## TASK ITEM
In the entries below, repeat only the lines between those holding "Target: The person" and "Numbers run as", inclusive. Leave pictures out.
SUPPLIED RECORDS Block Start
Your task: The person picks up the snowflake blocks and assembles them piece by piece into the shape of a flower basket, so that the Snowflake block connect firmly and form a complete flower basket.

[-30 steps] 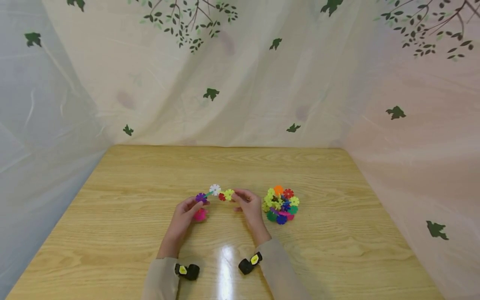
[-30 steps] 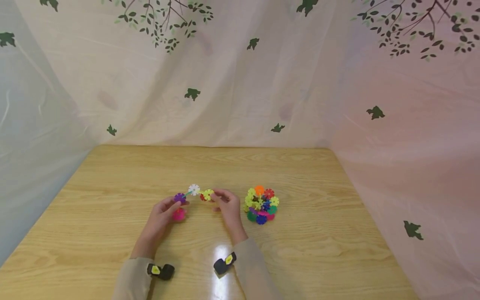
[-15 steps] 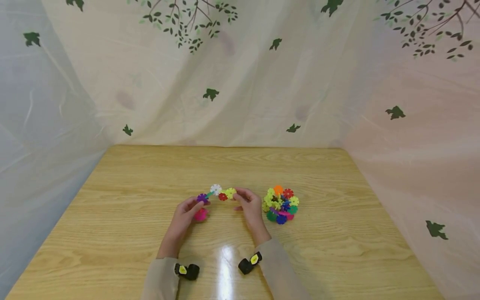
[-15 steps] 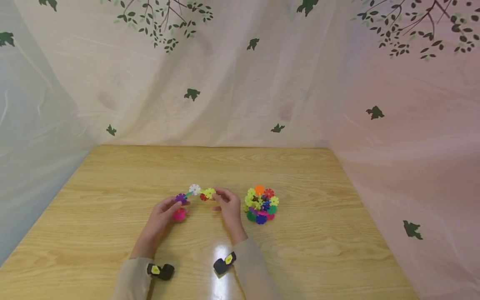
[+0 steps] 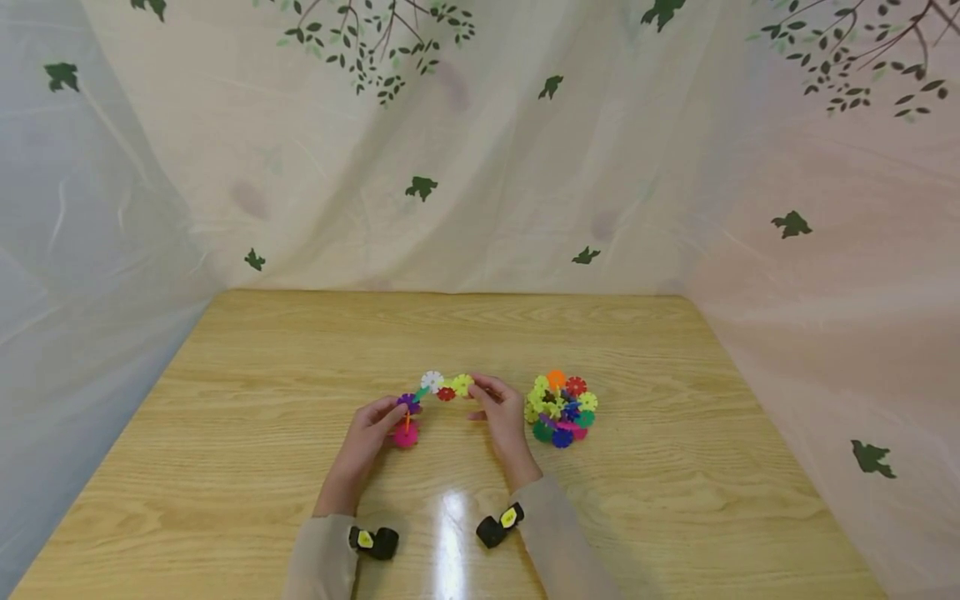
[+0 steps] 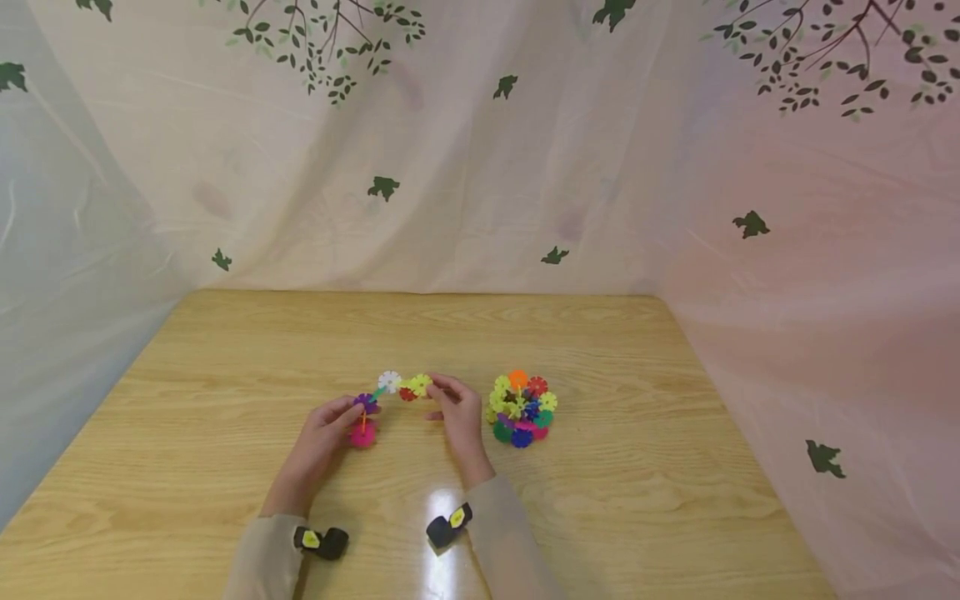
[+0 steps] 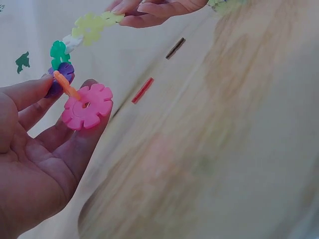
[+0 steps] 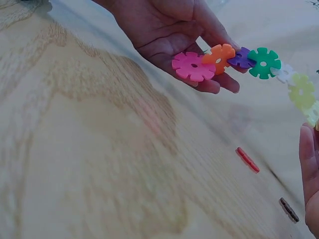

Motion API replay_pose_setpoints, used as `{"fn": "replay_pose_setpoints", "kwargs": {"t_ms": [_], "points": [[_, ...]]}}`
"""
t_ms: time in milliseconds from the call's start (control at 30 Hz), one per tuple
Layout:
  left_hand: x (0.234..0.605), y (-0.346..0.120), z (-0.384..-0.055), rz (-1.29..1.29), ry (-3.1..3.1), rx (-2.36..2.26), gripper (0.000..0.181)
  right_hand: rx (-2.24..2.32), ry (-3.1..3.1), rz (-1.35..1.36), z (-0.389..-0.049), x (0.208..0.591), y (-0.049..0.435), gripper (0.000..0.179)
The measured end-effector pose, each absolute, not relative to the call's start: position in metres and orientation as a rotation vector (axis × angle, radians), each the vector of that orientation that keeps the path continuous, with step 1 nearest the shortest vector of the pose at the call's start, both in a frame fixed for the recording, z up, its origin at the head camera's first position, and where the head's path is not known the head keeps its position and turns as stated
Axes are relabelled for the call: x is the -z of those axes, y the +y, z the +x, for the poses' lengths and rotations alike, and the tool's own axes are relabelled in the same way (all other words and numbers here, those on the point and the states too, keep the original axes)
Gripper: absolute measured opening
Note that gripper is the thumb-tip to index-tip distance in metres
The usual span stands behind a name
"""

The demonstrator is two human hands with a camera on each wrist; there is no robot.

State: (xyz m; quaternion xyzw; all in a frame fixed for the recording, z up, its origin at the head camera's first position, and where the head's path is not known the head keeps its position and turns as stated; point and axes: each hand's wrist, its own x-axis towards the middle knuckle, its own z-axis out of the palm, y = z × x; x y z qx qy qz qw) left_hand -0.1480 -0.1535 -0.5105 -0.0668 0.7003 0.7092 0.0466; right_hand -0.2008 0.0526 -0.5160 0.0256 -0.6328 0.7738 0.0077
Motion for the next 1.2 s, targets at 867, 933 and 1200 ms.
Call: {"fn": "replay_pose_setpoints", "kwargs": {"t_ms": [867,933,1200], "points": [[0.5048,-0.1494,-0.1464,-0.12,2.232,-2.112,0.04,-2.316,-2.225,0.215,-0.1998,0.5152,0.0507,0.023],[0.5049,-0.1487,-0.1461,-0.12,2.253,-2.092,0.036,-2.286,-2.286,0.261,-0.1989,0.5166,0.0498,0.023],[0.5044,-0.15,-0.1429,-0.055,2.319,-1.998,0.032,-2.245,-2.454,0.391,-0.195,0.5188,0.0451,0.022]]}}
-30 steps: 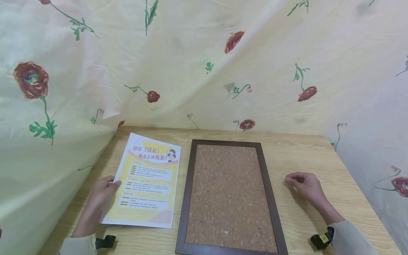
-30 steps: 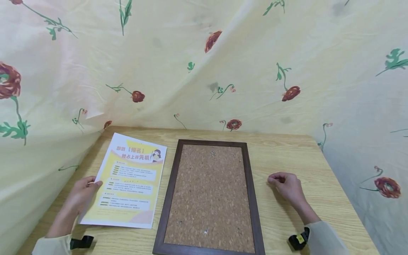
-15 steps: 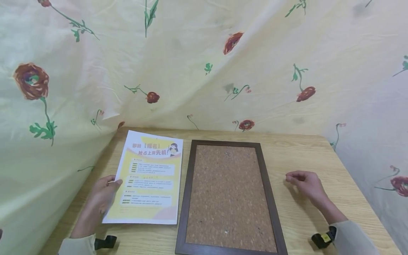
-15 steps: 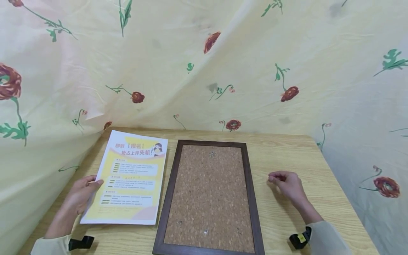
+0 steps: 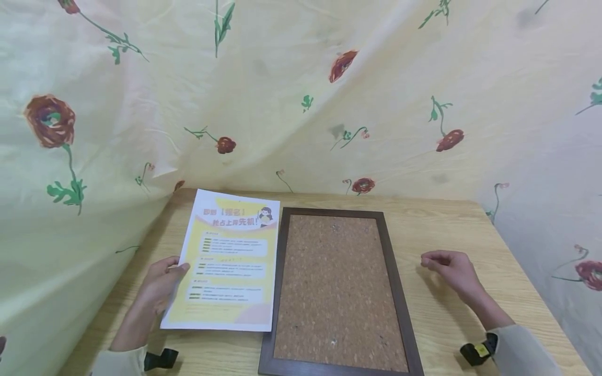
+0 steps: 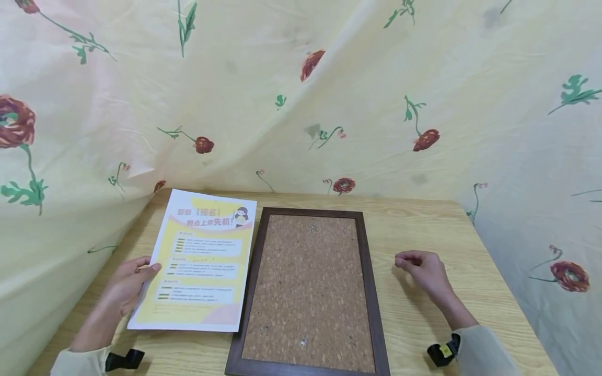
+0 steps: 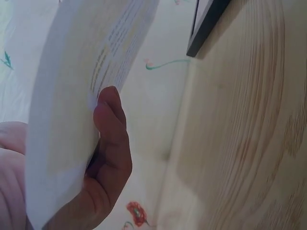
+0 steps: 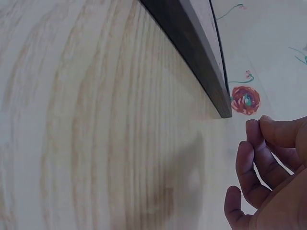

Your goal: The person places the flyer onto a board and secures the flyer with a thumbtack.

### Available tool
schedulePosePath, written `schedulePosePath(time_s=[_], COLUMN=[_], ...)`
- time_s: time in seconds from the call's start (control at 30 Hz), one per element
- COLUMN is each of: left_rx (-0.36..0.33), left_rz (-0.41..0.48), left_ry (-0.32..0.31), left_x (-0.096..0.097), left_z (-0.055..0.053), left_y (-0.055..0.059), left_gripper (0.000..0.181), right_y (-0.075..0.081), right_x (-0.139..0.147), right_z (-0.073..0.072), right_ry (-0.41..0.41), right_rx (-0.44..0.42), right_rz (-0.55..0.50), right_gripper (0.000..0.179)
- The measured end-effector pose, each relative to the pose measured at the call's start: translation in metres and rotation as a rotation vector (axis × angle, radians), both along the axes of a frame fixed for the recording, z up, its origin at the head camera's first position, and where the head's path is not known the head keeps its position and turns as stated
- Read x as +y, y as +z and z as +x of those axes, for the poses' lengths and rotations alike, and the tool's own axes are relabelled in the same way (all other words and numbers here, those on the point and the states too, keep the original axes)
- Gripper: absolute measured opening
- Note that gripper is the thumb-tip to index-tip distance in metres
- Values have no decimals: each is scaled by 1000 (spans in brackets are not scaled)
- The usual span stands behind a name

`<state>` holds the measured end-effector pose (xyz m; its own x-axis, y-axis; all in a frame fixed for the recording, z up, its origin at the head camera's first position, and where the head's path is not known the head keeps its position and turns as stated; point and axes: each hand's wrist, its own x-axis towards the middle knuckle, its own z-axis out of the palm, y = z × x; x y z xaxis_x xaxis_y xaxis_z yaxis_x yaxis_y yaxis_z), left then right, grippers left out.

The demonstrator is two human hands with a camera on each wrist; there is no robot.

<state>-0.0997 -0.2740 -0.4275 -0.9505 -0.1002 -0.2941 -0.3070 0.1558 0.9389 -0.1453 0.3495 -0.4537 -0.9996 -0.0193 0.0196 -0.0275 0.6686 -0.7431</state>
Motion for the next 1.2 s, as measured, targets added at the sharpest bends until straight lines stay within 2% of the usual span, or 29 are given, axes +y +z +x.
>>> schedulePosePath(time_s=[0.43,1.0,1.2], left_rx=[5,28,34], left_rz=[42,96,89], left_ry=[-4,-6,-23], left_x=[18,42,50], left_z=[0,-5,-7], left_y=[5,8,9], left_gripper=[35,37,34], right_y=[13,24,30], right_x=[-5,-10,-14], right_z=[1,-1,-3], right_ry=[30,22,22], right_rx=[52,25,30], right_rz=[0,-23,-31], right_gripper=[32,37,38])
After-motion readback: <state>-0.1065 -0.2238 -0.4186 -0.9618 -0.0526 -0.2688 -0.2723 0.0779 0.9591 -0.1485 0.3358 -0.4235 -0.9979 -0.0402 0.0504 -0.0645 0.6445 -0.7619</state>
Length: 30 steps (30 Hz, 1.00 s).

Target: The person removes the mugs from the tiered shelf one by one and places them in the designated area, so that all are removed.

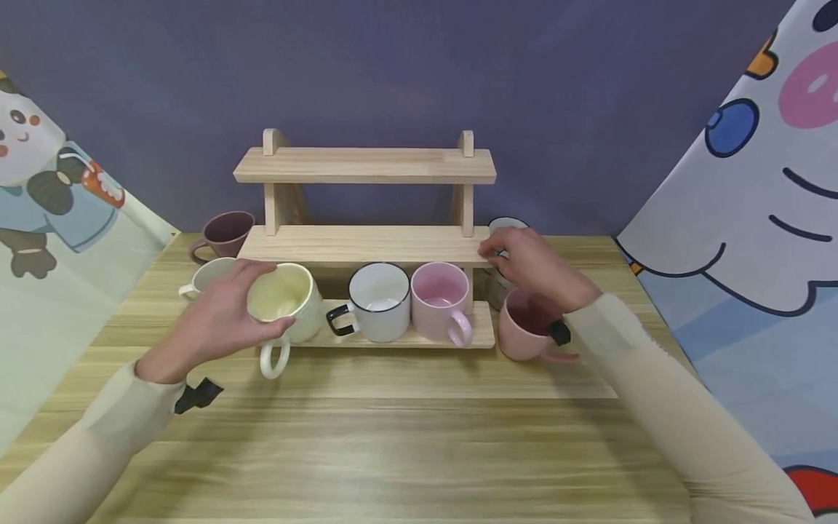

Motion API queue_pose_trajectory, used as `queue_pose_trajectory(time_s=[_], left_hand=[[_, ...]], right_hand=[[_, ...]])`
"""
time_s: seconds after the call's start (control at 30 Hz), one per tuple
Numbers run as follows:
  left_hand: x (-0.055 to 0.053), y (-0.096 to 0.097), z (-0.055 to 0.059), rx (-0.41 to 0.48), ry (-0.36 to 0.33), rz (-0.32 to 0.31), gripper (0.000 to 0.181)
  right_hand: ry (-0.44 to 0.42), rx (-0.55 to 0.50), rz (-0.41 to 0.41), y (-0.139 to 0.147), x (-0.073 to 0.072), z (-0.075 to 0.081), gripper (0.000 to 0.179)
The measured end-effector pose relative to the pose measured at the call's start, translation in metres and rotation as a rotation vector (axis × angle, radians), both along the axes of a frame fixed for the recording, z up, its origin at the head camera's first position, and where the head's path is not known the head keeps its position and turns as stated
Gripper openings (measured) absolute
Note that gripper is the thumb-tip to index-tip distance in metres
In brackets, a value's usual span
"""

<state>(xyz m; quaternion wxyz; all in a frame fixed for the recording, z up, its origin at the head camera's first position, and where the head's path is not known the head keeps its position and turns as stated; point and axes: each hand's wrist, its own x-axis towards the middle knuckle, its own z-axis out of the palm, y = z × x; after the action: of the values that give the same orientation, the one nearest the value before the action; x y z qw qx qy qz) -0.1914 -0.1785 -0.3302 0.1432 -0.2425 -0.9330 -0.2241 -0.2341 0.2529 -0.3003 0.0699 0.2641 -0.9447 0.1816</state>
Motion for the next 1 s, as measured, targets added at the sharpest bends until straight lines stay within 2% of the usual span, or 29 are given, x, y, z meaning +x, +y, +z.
queue_pose_trajectory(time_s=[0.1, 0.4, 0.73, 0.83, 1.0], left_hand=[[0.003, -0.006, 0.004, 0.003, 0.004, 0.018, 0.077], [0.015, -0.029, 0.014, -0.048, 0.033, 0.086, 0.071], [0.025, -0.064, 0.013, -0.078, -0.010, 0.186, 0.070], [0.025, -0.074, 0.011, -0.083, -0.001, 0.182, 0.069], [0.021, -0.089, 0.006, -0.096, 0.010, 0.135, 0.068]], right_hand=[[0.003, 0.002, 0.010, 0.000, 0.000, 0.001, 0.023], [-0.035, 0.020, -0.043, 0.000, -0.003, -0.002, 0.023], [-0.028, 0.016, -0.045, -0.001, -0.005, -0.004, 0.022], [-0.030, 0.014, -0.050, -0.001, -0.004, -0.004, 0.022], [-0.033, 0.019, -0.063, -0.002, -0.004, -0.003, 0.022]])
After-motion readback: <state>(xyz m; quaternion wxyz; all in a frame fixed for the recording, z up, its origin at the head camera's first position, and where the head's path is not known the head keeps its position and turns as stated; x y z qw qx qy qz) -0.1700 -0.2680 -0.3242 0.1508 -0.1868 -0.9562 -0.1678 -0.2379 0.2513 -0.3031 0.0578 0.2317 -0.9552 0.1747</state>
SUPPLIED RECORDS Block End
## RESPONSE TO THIS EXERCISE
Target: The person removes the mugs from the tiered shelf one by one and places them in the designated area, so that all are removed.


Motion API queue_pose_trajectory, used as `queue_pose_trajectory(time_s=[_], left_hand=[[_, ...]], right_hand=[[_, ...]])`
"""
time_s: seconds after the call's start (control at 30 Hz), one per tuple
Numbers run as follows:

No more output is required for the exercise.